The FDA has turned its back on the cannabis industry, claiming that CBD products cannot be sold as dietary supplements.
Companies affected by the latest crackdown include Cali Stores, Dose of Nature, Green Garden Gold, Healthy Hemp Oil, Michigan Herbal Remedies, Morgue Juice, Pain Bomb and Sana Te Premium Oils. According to the FDA’s analysis, all products contained different amounts of Δ9-THC, THCa, CBDa, CBN and CBD than they had claimed.
Two of the affected companies say their products originated from CV Sciences, formerly known as CannaVest. Stuart Tomc, VP of Human Nutrition, says CV Sciences never received any letter;
“FDA routinely sends out warning letters for drug claims, however this issue originated from an FDA Q and A online post about marijuana, not dietary supplements. Notwithstanding the FDA’s Q&A posting, it is our opinion, which is broadly shared by the marketplace, that CBD has been marketed as a dietary supplement prior to commencement and public notice of any substantial clinical investigations instituted on CBD, thereby rendering the IND preclusion inapplicable,”

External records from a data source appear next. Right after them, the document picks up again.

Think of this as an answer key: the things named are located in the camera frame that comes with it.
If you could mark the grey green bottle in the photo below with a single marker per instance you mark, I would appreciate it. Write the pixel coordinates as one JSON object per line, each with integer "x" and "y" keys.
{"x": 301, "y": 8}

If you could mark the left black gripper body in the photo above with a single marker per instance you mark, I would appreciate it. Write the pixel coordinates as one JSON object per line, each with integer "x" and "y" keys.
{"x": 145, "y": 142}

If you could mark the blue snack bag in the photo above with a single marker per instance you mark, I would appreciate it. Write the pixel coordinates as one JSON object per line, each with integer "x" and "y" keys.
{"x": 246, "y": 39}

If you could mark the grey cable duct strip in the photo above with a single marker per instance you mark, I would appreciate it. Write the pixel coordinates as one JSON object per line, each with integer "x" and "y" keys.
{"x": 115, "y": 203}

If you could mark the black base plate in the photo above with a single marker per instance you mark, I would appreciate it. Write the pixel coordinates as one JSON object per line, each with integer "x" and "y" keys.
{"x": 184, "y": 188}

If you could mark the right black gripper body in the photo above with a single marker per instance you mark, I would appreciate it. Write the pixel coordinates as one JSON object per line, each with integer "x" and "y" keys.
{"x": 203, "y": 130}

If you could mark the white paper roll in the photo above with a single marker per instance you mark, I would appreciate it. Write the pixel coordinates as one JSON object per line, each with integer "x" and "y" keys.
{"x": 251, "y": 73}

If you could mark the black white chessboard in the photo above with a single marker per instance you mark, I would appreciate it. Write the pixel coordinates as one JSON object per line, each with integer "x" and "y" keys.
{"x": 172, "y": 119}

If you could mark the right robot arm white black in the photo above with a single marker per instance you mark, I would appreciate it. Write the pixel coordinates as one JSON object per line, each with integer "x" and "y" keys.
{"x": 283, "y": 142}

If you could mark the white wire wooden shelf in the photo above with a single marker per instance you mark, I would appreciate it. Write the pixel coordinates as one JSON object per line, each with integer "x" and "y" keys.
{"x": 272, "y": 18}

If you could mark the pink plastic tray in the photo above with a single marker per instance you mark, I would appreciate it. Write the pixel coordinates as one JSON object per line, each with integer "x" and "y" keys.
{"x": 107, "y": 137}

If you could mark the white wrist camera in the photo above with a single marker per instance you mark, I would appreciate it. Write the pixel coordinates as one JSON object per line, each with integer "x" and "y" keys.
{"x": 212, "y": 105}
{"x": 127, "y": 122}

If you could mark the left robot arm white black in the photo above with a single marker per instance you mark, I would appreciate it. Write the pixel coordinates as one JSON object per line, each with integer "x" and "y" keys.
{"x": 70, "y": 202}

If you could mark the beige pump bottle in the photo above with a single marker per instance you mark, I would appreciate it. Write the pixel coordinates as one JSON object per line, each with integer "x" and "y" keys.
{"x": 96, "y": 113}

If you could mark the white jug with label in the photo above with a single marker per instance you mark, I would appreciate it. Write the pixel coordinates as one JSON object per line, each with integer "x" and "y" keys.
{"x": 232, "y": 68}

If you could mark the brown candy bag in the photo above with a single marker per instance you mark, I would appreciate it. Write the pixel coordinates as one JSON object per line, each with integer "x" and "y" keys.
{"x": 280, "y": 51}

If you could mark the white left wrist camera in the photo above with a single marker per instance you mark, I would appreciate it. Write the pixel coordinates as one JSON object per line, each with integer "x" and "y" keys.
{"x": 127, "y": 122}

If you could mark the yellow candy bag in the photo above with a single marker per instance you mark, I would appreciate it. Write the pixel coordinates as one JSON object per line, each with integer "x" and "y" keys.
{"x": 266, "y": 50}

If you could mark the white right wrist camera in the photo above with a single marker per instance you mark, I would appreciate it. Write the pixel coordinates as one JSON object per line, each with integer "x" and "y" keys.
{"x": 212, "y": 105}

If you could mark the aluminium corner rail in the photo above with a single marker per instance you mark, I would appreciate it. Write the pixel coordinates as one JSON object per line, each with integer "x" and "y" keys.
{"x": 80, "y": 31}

The FDA has denied claims that CBD products are being marketed as supplements. In a Q&A, the FDA wrote “…If a substance (such as cannabidiol) has been authorized for investigation as a new drug for which substantial clinical investigations have been instituted and for which the existence of such investigations has been made public, then products containing that substance are outside the definition of a dietary supplement. There is an exception if the substance was ‘marketed as’ a dietary supplement or as a conventional food before the new drug investigations were authorized; however, based on available evidence, FDA has concluded that this is not the case for cannabidiol.”
This continues the FDA’s ongoing battle against unapproved CBD products. In April of 2015, the FDA issued six similar warnings to companies with varying amounts of CBD.

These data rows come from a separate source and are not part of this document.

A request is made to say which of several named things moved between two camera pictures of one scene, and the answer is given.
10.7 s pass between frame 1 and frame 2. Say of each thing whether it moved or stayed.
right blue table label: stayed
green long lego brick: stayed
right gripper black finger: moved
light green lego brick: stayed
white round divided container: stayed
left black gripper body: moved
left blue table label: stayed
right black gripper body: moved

Pain Bomb, one of the companies in question, was issued an FDA warning February 4th, 2016. Members of the FDA wrote “PainBomb violated the FDC Act by misbranding its products. The diseases for which PainBomb marketed its products cannot be self-diagnosed or self-treated by people other than health care professionals. For this reason, PainBomb’s instruction labels informing users whether and how to use its products violate the FDC Act.”
The Federal Food, Drug and Cosmetic Act, otherwise known as the FDC Act, requires scientific information to demonstrate that a drug is safe. Pain Bomb allegedly violated section 201(g)(1)(B) of the FDC Act [21 U.S.C. § 321(g)(1)(B)]. The FDA gave Pain Bomb only 15 business days to correct all foregoing violations.
The FDA argues that there’s still not enough research on the medical benefits of CBD. Forget the enormous amount of scholarly articles regarding CBD’s effectiveness against neurological disorders, epilepsy, and HIV.